## Action item:
Copy out, exactly, the first line of the entries below and every line after it through the one containing "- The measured".

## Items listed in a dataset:
┄┄┄┄┄┄┄┄┄┄

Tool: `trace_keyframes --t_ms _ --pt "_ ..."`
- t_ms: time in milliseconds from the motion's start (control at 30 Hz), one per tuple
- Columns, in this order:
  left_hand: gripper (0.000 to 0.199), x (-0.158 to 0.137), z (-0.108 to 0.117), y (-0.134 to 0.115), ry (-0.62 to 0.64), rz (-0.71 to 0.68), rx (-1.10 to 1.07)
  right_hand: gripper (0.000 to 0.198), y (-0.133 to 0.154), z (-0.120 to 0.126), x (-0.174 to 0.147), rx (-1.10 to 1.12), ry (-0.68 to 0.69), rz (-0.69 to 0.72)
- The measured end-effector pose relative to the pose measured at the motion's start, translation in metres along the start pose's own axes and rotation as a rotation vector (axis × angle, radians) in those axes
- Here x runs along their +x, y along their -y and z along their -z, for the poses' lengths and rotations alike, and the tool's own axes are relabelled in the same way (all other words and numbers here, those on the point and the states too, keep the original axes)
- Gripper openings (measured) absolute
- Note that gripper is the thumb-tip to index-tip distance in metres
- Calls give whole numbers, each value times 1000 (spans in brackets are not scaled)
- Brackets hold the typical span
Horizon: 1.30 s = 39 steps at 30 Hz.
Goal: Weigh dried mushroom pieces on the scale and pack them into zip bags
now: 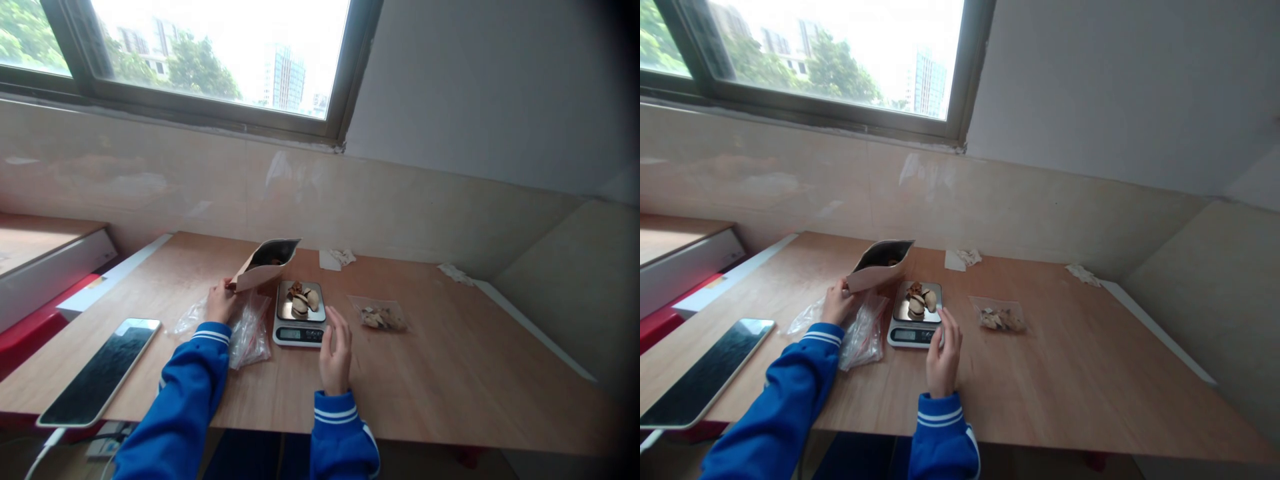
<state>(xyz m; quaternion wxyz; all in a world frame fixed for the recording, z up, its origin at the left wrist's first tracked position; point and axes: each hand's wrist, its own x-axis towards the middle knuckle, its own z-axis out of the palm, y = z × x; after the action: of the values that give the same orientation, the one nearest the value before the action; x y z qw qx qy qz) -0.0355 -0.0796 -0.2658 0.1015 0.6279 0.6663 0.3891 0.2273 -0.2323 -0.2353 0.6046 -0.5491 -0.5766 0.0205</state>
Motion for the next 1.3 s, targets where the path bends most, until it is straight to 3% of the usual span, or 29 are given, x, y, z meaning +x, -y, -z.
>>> trace_keyframes --t_ms 267,433,567,733,1033,1300 --pt "32 -3 5 -9 1 -38 -47 46 63 -8 7 104 226 94" --pt "29 -4 3 -7 -17 -78 -72 50 81 -21 3 83 372 107" --pt "29 -6 4 -9 -28 -115 -89 48 87 -30 -5 83 391 51" --pt "31 -6 4 -7 -22 -84 -125 28 94 -33 -3 168 280 -54" --pt "31 -3 3 -6 -14 -21 -176 24 87 -56 28 -248 317 -96" --pt "29 -3 4 -6 -17 0 -225 30 69 -96 30 -115 372 42"
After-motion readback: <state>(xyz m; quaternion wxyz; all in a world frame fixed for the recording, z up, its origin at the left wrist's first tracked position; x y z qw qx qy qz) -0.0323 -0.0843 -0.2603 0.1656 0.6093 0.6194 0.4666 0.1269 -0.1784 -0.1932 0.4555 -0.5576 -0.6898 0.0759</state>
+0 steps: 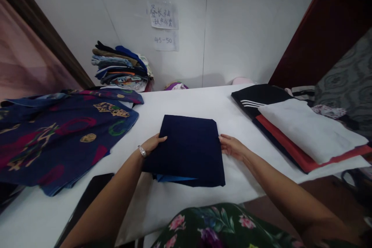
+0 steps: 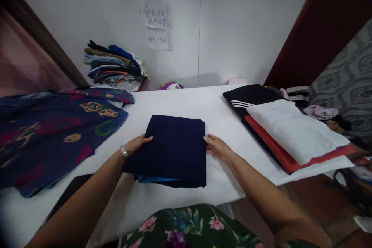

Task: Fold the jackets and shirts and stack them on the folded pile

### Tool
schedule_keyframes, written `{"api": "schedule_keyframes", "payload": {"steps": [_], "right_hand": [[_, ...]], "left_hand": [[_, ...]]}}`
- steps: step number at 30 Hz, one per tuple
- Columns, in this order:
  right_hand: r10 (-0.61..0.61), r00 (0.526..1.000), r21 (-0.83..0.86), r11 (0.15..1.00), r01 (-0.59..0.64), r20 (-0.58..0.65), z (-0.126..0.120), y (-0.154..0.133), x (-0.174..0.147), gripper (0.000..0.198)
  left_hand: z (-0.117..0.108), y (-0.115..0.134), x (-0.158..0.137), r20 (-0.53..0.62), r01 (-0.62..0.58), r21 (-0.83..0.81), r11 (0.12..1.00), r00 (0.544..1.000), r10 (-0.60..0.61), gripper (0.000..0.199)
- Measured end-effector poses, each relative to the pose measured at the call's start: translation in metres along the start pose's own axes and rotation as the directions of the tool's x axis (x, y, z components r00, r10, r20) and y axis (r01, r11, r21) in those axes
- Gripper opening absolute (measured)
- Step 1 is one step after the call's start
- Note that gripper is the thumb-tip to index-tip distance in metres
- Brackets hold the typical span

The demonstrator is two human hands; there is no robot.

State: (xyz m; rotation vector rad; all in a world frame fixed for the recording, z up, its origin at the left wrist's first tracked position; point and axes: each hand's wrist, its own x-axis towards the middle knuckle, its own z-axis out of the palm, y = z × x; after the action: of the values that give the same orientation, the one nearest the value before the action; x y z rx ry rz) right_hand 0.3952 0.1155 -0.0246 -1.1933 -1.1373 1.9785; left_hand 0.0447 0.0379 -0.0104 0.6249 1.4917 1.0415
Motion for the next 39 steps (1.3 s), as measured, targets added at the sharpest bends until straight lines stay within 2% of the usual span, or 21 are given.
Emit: {"api": "schedule_keyframes", "payload": {"steps": [3,7,10,13,15,17,19,20,22,24,25,27,29,30,31,32,34,35,37,39], "right_hand": [[-0.005,0.997,-0.058,0.998,0.000,-0.077,0.011,-0.014,0.028,0.085],[-0.044,0.999,-0.178,0.983,0.039,-0.021,0.025,-0.020,0.045,0.052],[-0.018,1.000,-0.084,0.996,0.017,-0.016,0.023,-0.015,0.040,0.030],[0.033,0.992,0.067,0.997,-0.025,-0.119,0.018,-0.006,0.022,0.017],[0.049,0.986,0.160,0.987,-0.023,-0.160,0.019,0.006,0.003,0.013],[0.054,0.989,0.256,0.966,-0.017,-0.139,0.026,0.022,-0.021,0.013],[0.083,0.996,0.321,0.944,-0.072,-0.020,0.035,0.041,-0.047,0.017],[0.124,0.988,0.321,0.936,-0.147,0.092,0.039,0.051,-0.059,0.023],[0.209,0.925,0.237,0.927,-0.291,0.318,0.045,0.063,-0.082,0.035],[0.248,0.869,0.117,0.938,-0.325,0.427,0.046,0.060,-0.101,0.035],[0.245,0.862,0.067,0.950,-0.304,0.443,0.046,0.053,-0.108,0.032],[0.173,0.891,-0.019,0.983,-0.182,0.421,0.045,0.028,-0.114,0.031],[0.017,0.929,-0.185,0.981,0.056,0.371,0.047,-0.001,-0.107,0.036],[-0.097,0.935,-0.322,0.922,0.214,0.342,0.048,-0.013,-0.097,0.040],[-0.218,0.920,-0.482,0.799,0.360,0.325,0.050,-0.022,-0.085,0.044],[-0.313,0.889,-0.636,0.621,0.458,0.334,0.052,-0.027,-0.069,0.049],[-0.379,0.840,-0.830,0.250,0.498,0.389,0.056,-0.026,-0.035,0.060],[-0.370,0.836,-0.873,0.114,0.474,0.406,0.058,-0.020,-0.018,0.064],[-0.350,0.837,-0.899,-0.039,0.437,0.422,0.058,-0.004,0.008,0.068],[-0.350,0.832,-0.900,-0.090,0.427,0.430,0.056,0.011,0.022,0.069]], "left_hand": [[-0.001,0.004,0.005,-0.002,-0.009,0.013,1.000,1.000,0.009,0.036],[-0.005,0.007,0.011,0.040,-0.046,-0.008,0.999,0.998,0.046,0.045],[-0.006,0.022,0.018,0.083,-0.045,0.017,0.999,0.996,0.043,0.051],[0.002,0.059,0.034,0.163,-0.020,0.203,0.979,0.987,-0.013,0.049],[0.016,0.094,0.053,0.224,-0.081,0.381,0.921,0.974,-0.007,0.042],[0.039,0.127,0.077,0.259,-0.171,0.559,0.811,0.965,0.025,0.033],[0.070,0.148,0.101,0.248,-0.237,0.681,0.693,0.965,0.086,0.025],[0.088,0.152,0.113,0.242,-0.261,0.729,0.633,0.963,0.119,0.021],[0.122,0.145,0.131,0.259,-0.322,0.782,0.533,0.946,0.193,0.017],[0.147,0.126,0.143,0.278,-0.347,0.803,0.485,0.937,0.210,0.018],[0.154,0.116,0.147,0.283,-0.348,0.809,0.473,0.937,0.206,0.019],[0.158,0.097,0.149,0.290,-0.349,0.820,0.454,0.937,0.196,0.020],[0.151,0.087,0.148,0.299,-0.360,0.825,0.435,0.932,0.204,0.022],[0.146,0.084,0.146,0.303,-0.368,0.827,0.425,0.928,0.214,0.025],[0.140,0.082,0.143,0.306,-0.376,0.830,0.412,0.924,0.229,0.027],[0.134,0.080,0.140,0.305,-0.383,0.834,0.397,0.920,0.247,0.031],[0.125,0.075,0.132,0.293,-0.390,0.848,0.359,0.909,0.296,0.038],[0.121,0.072,0.129,0.283,-0.389,0.857,0.339,0.903,0.322,0.041],[0.113,0.065,0.123,0.255,-0.379,0.874,0.304,0.890,0.377,0.047],[0.104,0.060,0.119,0.192,-0.325,0.909,0.260,0.882,0.431,0.049]]}}
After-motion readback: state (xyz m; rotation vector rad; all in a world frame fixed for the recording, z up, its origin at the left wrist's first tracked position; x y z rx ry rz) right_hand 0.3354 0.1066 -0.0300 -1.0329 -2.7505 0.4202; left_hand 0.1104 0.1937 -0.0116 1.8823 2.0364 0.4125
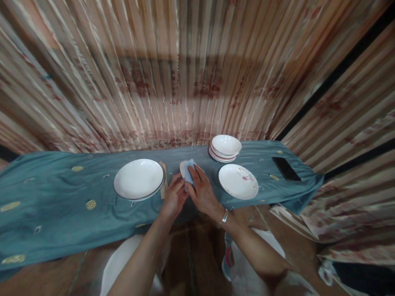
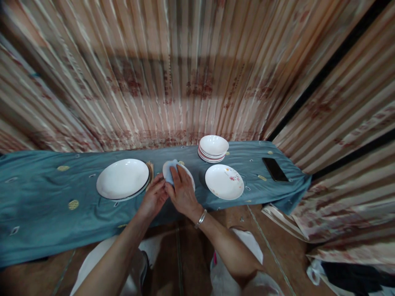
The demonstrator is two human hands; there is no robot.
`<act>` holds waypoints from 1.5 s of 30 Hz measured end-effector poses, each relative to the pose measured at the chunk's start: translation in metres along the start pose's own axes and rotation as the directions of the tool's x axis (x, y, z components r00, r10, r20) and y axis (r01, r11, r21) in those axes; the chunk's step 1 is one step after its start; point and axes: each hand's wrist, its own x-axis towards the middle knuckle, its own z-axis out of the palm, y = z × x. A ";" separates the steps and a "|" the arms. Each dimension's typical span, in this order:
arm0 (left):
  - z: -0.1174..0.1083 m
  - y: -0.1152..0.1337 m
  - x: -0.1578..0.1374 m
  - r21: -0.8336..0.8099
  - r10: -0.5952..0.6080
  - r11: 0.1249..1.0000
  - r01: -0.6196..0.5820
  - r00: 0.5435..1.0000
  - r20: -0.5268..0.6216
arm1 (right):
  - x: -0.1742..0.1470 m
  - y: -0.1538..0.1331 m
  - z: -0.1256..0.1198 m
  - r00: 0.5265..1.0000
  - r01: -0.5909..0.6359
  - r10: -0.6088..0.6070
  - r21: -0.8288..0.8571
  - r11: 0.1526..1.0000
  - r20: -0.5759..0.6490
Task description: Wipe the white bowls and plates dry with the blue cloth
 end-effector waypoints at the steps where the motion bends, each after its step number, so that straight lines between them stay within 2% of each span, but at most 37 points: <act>1: 0.001 -0.001 0.000 -0.016 -0.005 1.000 0.004 1.000 -0.012 | 0.003 -0.002 0.001 1.000 -0.003 0.003 -0.006 1.000 -0.007; 6: -0.002 -0.002 0.003 -0.047 -0.002 0.999 -0.002 0.997 -0.076 | 0.005 -0.005 0.005 0.999 0.043 -0.043 -0.035 0.998 0.003; 12: -0.014 0.004 0.004 0.002 -0.045 0.999 0.045 0.992 -0.121 | -0.014 0.002 0.004 0.990 0.115 -0.112 -0.036 0.993 0.091; 20: -0.015 0.009 0.009 0.019 -0.056 0.998 0.061 0.974 -0.220 | -0.033 0.017 -0.006 0.989 0.085 -0.087 0.023 0.996 0.121; 25: -0.015 0.007 0.004 0.130 -0.022 0.991 0.038 0.993 -0.117 | -0.025 0.017 -0.006 0.987 0.079 -0.088 0.068 0.995 0.138; 30: -0.014 0.003 -0.001 0.204 -0.002 0.979 0.004 1.000 -0.010 | -0.009 0.024 -0.001 0.995 -0.005 -0.004 0.090 0.996 0.100; 38: -0.016 0.004 -0.003 0.215 0.003 0.977 0.003 1.000 -0.024 | -0.009 0.043 0.008 0.995 -0.084 0.082 0.045 0.995 0.054; 45: -0.018 0.005 -0.001 0.188 0.011 0.982 0.001 0.998 -0.062 | -0.026 0.045 -0.006 0.993 -0.088 0.087 0.002 0.996 0.083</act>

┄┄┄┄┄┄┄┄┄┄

## Expected answer:
Tool: `trace_keyframes --t_ms _ --pt "_ ..."`
- t_ms: time in milliseconds from the motion's start (control at 30 Hz), one per tuple
- Columns, in this order:
  left_hand: gripper (0.000 to 0.199), x (-0.158 to 0.137), z (-0.108 to 0.117), y (-0.134 to 0.115), ry (-0.62 to 0.64), rz (-0.71 to 0.68), rx (-1.10 to 1.07)
  right_hand: gripper (0.000 to 0.198), y (-0.133 to 0.154), z (-0.120 to 0.126), x (-0.174 to 0.147), rx (-1.10 to 1.12), ry (-0.68 to 0.69), rz (-0.69 to 0.72)
- The measured end-effector pose relative to the pose measured at the motion's start, translation in metres along the start pose's own axes and rotation as a rotation vector (axis × angle, radians) in those axes

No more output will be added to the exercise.